Bdellovibrio bacteriovorus is an obligate predator of bacteria ubiquitously found in the environment. Its life cycle is composed of two essential phases: a free-living, non-replicative, fast swimming attack phase (AP) wherein the predator searches for prey; and a non-motile, actively dividing growth phase (GP) in which it consumes the prey. The molecular regulatory mechanisms governing the switch between AP and GP are largely unknown.

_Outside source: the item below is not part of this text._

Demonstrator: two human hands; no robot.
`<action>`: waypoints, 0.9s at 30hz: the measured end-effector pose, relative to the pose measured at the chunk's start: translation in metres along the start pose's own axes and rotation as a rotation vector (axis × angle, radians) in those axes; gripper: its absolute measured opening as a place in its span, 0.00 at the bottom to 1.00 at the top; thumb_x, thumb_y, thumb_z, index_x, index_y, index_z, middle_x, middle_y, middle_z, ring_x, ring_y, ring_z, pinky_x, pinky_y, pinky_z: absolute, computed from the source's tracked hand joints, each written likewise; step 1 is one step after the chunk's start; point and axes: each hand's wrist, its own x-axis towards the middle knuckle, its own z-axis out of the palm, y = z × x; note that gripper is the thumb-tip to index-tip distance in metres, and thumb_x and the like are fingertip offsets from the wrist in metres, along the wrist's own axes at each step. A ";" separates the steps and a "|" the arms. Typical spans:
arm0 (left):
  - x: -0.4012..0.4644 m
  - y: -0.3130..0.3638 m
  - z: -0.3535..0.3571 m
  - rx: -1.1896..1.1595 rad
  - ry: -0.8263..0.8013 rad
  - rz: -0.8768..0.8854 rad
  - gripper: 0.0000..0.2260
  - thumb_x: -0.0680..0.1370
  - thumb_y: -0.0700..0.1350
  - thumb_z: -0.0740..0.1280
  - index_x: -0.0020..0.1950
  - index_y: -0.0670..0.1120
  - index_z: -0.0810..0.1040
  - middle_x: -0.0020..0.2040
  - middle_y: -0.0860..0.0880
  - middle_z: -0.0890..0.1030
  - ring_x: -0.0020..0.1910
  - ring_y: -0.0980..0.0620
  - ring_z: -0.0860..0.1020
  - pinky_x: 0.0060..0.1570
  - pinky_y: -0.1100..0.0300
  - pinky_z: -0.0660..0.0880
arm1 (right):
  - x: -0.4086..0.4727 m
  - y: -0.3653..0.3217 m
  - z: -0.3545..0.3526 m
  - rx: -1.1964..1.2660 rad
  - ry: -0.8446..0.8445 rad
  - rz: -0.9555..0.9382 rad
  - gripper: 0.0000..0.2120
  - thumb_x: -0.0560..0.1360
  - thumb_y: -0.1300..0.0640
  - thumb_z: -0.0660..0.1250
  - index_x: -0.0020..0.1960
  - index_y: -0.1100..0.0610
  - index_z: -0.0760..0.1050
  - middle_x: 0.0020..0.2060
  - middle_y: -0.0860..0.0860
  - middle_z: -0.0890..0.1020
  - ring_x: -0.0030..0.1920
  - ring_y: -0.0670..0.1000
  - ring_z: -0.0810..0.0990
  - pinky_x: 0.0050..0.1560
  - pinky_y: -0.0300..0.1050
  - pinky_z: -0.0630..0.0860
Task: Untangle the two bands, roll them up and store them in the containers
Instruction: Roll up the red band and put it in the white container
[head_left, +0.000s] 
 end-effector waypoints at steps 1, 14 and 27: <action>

Researchers at the Weizmann Institute of Science, Israel used RNA-Seq to generate a single-base-resolution map of the Bdellovibrio transcriptome in AP and GP, revealing a specific “AP” transcriptional program, which is largely mutually exclusive of the GP program. Based on the expression map, most genes in the Bdellovibrio genome are classified as “AP only” or “GP only”. They experimentally generated a genome-wide map of 140 AP promoters, controlling the majority of AP-specific genes. This revealed a common sigma-like DNA binding site highly similar to the E. coli flagellar genes regulator sigma28 (FliA). Further analyses suggest that FliA has evolved to become a global AP regulator in Bdellovibrio. These results also reveal a non-coding RNA that is massively expressed in AP. This ncRNA contains a c-di-GMP riboswitch. The researchers suggest it functions as an intracellular reservoir for c-di-GMP, playing a role in the rapid switch from AP to GP.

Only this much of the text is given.